Reproduce the line containing "crate rim at (399, 239): (343, 94, 118)" and every line after it through the end of the records. Include nothing else.

——————————

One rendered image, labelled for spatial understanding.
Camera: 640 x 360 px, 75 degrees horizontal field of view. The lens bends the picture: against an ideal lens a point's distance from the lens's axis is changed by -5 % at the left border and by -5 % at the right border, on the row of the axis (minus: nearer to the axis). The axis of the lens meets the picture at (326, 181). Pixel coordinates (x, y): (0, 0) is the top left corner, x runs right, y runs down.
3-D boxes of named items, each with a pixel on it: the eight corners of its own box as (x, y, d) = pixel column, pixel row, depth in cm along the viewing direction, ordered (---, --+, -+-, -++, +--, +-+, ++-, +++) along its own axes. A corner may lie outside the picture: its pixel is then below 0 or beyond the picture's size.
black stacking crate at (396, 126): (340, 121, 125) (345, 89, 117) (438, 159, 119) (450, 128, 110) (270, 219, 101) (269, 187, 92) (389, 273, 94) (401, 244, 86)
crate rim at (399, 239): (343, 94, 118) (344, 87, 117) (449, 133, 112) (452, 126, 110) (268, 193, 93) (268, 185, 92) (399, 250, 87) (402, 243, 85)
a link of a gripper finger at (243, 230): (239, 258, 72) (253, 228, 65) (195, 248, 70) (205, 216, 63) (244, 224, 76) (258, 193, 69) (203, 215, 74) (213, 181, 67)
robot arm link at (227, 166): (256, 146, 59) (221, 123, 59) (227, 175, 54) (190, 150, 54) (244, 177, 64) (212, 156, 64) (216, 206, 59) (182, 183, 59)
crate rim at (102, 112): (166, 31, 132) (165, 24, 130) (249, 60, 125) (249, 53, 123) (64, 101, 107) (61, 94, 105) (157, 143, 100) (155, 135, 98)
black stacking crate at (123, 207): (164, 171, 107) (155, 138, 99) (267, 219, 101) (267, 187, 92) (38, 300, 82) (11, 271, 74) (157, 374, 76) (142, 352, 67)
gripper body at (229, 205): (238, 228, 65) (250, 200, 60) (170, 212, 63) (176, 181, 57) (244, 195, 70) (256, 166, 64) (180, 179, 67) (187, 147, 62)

——————————

**RESPONSE AREA:**
crate rim at (399, 239): (343, 94, 118) (344, 87, 117) (449, 133, 112) (452, 126, 110) (268, 193, 93) (268, 185, 92) (399, 250, 87) (402, 243, 85)
a link of a gripper finger at (243, 230): (239, 258, 72) (253, 228, 65) (195, 248, 70) (205, 216, 63) (244, 224, 76) (258, 193, 69) (203, 215, 74) (213, 181, 67)
robot arm link at (227, 166): (256, 146, 59) (221, 123, 59) (227, 175, 54) (190, 150, 54) (244, 177, 64) (212, 156, 64) (216, 206, 59) (182, 183, 59)
crate rim at (102, 112): (166, 31, 132) (165, 24, 130) (249, 60, 125) (249, 53, 123) (64, 101, 107) (61, 94, 105) (157, 143, 100) (155, 135, 98)
black stacking crate at (123, 207): (164, 171, 107) (155, 138, 99) (267, 219, 101) (267, 187, 92) (38, 300, 82) (11, 271, 74) (157, 374, 76) (142, 352, 67)
gripper body at (229, 205): (238, 228, 65) (250, 200, 60) (170, 212, 63) (176, 181, 57) (244, 195, 70) (256, 166, 64) (180, 179, 67) (187, 147, 62)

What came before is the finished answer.